Exercise objective: From the line holding "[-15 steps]" through the line holding "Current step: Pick" below, write out every line exactly; include both of those lines and drop the pictures.

Data listing:
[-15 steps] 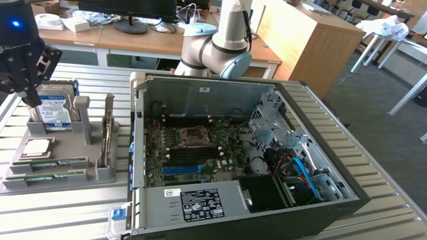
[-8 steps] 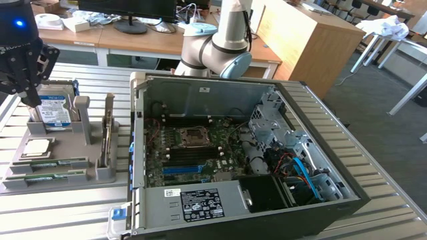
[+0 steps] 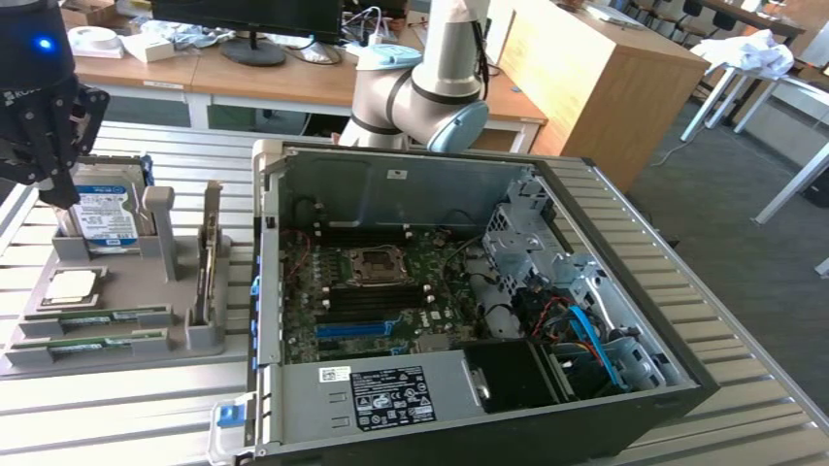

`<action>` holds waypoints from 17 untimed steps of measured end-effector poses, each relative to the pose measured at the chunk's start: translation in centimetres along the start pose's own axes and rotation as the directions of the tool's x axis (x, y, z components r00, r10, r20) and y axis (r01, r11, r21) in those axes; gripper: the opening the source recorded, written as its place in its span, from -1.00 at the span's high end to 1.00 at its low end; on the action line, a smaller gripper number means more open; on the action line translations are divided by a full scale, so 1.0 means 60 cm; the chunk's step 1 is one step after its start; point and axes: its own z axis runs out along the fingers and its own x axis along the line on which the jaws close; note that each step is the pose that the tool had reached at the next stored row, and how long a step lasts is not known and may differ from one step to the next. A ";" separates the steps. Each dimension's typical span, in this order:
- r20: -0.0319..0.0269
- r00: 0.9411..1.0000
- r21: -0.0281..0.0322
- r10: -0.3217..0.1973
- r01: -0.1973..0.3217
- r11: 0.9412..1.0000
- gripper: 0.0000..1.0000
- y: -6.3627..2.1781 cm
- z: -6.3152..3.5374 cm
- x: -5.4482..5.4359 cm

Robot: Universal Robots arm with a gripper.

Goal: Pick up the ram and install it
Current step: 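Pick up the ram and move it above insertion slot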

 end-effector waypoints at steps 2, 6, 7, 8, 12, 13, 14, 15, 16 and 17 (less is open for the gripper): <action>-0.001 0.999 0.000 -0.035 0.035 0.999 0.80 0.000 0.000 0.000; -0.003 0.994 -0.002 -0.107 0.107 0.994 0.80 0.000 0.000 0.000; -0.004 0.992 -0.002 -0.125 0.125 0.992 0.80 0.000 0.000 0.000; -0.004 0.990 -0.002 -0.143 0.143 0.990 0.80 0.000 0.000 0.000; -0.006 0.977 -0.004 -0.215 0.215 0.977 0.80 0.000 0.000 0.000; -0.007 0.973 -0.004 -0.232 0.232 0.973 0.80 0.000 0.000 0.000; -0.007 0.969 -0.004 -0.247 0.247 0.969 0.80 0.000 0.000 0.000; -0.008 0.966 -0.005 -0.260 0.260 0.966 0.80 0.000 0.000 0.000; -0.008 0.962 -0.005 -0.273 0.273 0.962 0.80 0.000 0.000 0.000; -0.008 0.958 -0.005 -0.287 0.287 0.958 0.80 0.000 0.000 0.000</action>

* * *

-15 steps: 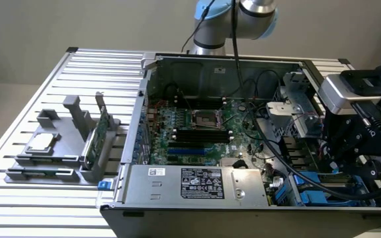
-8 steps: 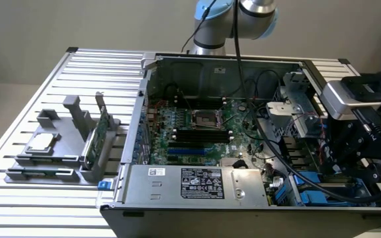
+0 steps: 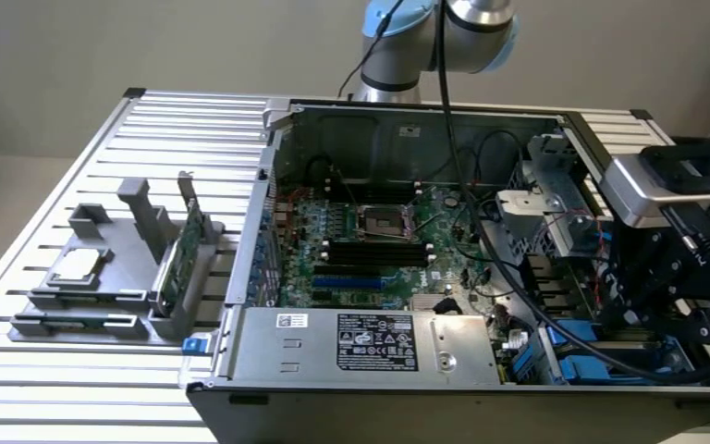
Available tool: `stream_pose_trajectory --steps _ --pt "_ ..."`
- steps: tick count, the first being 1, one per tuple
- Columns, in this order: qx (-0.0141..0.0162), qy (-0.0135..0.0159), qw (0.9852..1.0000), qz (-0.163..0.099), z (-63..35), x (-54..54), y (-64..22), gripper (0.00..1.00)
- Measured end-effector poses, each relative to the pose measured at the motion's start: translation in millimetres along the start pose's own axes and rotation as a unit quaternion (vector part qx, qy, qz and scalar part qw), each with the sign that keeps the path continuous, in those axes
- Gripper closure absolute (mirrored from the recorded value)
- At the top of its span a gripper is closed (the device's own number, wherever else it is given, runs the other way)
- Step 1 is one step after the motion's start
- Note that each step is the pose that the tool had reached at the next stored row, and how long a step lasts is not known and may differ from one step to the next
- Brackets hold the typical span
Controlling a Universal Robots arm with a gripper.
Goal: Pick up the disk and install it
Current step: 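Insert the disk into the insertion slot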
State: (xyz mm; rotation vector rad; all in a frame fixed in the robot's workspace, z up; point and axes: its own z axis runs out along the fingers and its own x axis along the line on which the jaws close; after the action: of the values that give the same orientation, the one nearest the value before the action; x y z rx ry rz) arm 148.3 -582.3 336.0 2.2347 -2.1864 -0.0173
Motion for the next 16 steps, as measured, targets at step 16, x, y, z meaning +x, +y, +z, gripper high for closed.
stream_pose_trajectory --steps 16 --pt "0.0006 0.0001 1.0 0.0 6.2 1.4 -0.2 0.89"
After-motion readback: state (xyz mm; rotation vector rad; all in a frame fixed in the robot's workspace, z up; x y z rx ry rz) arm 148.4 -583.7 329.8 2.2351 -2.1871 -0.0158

Exercise response:
[-15 steps] 
[-8 steps] 
[+0 steps] 

`<action>` holds waypoints from 17 untimed steps of measured end-effector poses, each relative to the pose measured at the chunk's start: translation in centimetres along the start pose's own axes and rotation as the directions of the tool's x axis (x, y, z components r00, r10, r20) and y axis (r01, r11, r21) in those axes; gripper: the opening the source recorded, written as its place in its span, from -1.00 at the span's high end to 1.00 at its low end; on the action line, a smaller gripper number means more open; on the action line translations are divided by a full scale, so 1.0 means 60 cm; the chunk's step 1 is one step after its start; point and axes: its own z axis runs out along the fingers and its own x axis along the line on which the jaws close; note that each step is the pose that the tool had reached at the next stored row, and how long a step lasts is not known and may differ from one step to the next. A ";" separates the steps. Each dimension's typical span, in this order:
- r20: -0.0319..0.0269
- r00: 0.9411..1.0000
- r21: -0.0281..0.0322
- r10: -0.3217..0.1973
- r01: -0.1973..0.3217
- r11: 0.9412..1.0000
- gripper: 0.0000..1.0000
- y: -6.3627..2.1781 cm
- z: -6.3152..3.5374 cm
- x: -5.4482..5.4359 cm

Robot: Universal Robots arm with a gripper.

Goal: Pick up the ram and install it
Current step: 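Pick up the ram and move it above insertion slot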

The output has been given in full.